For instance, the Brady Plan of the early 1990s which targeted countries hit
by the debt crisis of the '80s such as Argentina, Mexico, Brazil, and the
Philippines, transformed a large part of commercial debts into bonds,
instruments which involve stronger payment guarantees and whose terms cannot
be renegotiated. Instead of paving the way for debt reduction, it allowed
creditors to cut their losses, turn the debts into paper that could be
traded in the secondary markets to generate profits, and improve the debt
indicators of target countries so they could lend to these countries again.
In short, the Brady Plan led to more borrowing and larger debts. Less than
a decade later, Argentina fell into another debt crisis, and other countries
are showing signs of following in its wake.
The IMF and WB unveiled the Heavily Indebted Poor Country (HIPC) debt-relief
program in the mid- 1990s. Despite its re-launching as the Enhanced HIPC in
the late '90s, this scheme has been little more than a mechanism for
creditors to clean their books and collect payments from countries that were
about to default or were already defaulting.
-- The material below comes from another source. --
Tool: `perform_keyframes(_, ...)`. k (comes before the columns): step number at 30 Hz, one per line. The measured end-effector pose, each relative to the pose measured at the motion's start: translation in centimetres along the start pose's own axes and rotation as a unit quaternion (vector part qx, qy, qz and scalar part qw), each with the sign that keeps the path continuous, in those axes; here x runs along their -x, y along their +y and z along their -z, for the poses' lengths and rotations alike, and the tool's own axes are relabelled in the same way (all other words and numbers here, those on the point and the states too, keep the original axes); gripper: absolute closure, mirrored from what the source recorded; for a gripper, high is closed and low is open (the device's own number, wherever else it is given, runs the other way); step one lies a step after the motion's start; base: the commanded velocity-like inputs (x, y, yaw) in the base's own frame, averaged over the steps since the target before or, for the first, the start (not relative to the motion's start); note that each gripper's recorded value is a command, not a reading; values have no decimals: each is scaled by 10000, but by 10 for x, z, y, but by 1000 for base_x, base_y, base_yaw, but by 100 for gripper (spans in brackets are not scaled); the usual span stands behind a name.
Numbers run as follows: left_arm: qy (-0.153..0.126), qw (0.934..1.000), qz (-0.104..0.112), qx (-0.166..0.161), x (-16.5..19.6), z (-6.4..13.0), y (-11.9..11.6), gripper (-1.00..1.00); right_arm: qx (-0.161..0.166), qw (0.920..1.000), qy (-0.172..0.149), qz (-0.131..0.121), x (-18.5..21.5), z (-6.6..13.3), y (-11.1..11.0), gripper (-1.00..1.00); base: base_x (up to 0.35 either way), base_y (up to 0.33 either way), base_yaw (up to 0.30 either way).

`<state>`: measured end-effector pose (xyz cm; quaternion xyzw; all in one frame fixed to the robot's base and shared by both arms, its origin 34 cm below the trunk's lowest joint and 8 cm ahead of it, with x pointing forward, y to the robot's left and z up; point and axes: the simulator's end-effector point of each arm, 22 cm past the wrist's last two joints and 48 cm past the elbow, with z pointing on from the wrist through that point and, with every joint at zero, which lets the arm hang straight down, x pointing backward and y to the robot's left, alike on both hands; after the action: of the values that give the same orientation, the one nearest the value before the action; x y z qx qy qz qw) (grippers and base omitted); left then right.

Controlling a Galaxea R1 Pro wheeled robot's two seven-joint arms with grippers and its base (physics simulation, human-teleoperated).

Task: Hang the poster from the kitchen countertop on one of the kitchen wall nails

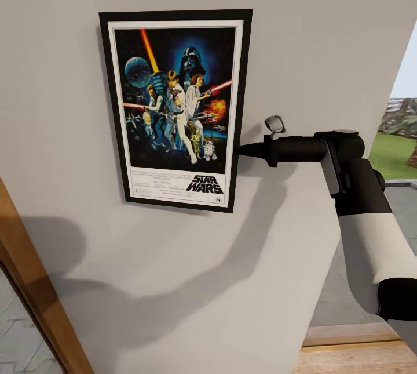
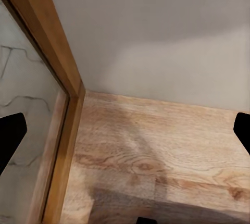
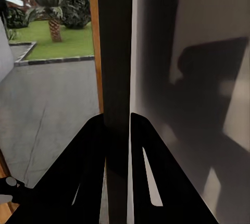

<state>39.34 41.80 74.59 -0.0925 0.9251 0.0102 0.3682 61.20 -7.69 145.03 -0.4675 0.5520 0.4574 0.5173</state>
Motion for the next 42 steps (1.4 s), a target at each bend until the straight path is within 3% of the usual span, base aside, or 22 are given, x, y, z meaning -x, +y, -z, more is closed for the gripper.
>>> perform_keyframes(42, 0, 10000, 0, 0, 0, 0, 0, -100, -2, 10000, -5, 0, 0, 0, 0, 100, 0, 0, 0)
HIPC also exacted compliance
with structural adjustment programs as requisite for eligibility, and
eventually recycling SAPs in the year 2000 into Bank- and Fund-mandated
"poverty reduction strategy papers", or PRSPs.
Despite these debt-relief schemes, the external debt of the countries of the
South came to US$2.4 trillion by the year 2002, up from US$580 billion in
1980. Total debt payments made by South countries came to about US$4.8
trillion for the 22-year period.
Conditionalities, Structural Adjustment Programs, and PRSPS
With the debt of South countries ballooning to mind-boggling proportions,
the IMF-World Bank hold even greater sway over South governments. Using debt
as leverage, the Fund and the Bank and their regional counterparts compel
South countries to implement economic policies as conditionalities attached
to loans and as requirements for positive credit ratings, ratings that the
international financial community uses to determine a country's access to,
and the terms of, lending.
These economic conditionalities not only include policies deemed necessary
to ensure loan repayments, more importantly, they require strategic
restructuring of South economies to give free movement to capital and goods.
South countries are thus laid bare to even greater plunder by transnational
corporations, international banks and other financial institutions, and
Northern governments. At the same time, the economies of the South become
more oriented to and integrated with the global economy, relying more and
more on the demands of the world market, becoming even more dependent on
international investments and credit. This process, called globalization, is
the direct consequence of the policies of the IMF, the World Bank and their
regional partners.
Since the late 1970s, the IMF has been requiring borrowing countries to
implement Fund programs that emphasize restrictive fiscal and monetary
policies, including those that cover taxes, budget and public spending,
interest rates, foreign-exchange rates, international reserves and money
supply. In particular, countries undergoing balance-of-payments crises are
compelled to implement austere measures known as "stabilization" policies.
The World Bank, on the other hand, has been exacting compliance with
broader, longer-term structural adjustment programs that include trade and
finance liberalization, deregulation of industries, and privatization of
services and utilities. The Bank not only imposes these policies on South
countries as loan conditionalities; it finances the implementation of these
policies and provides the expertise and technical assistance required.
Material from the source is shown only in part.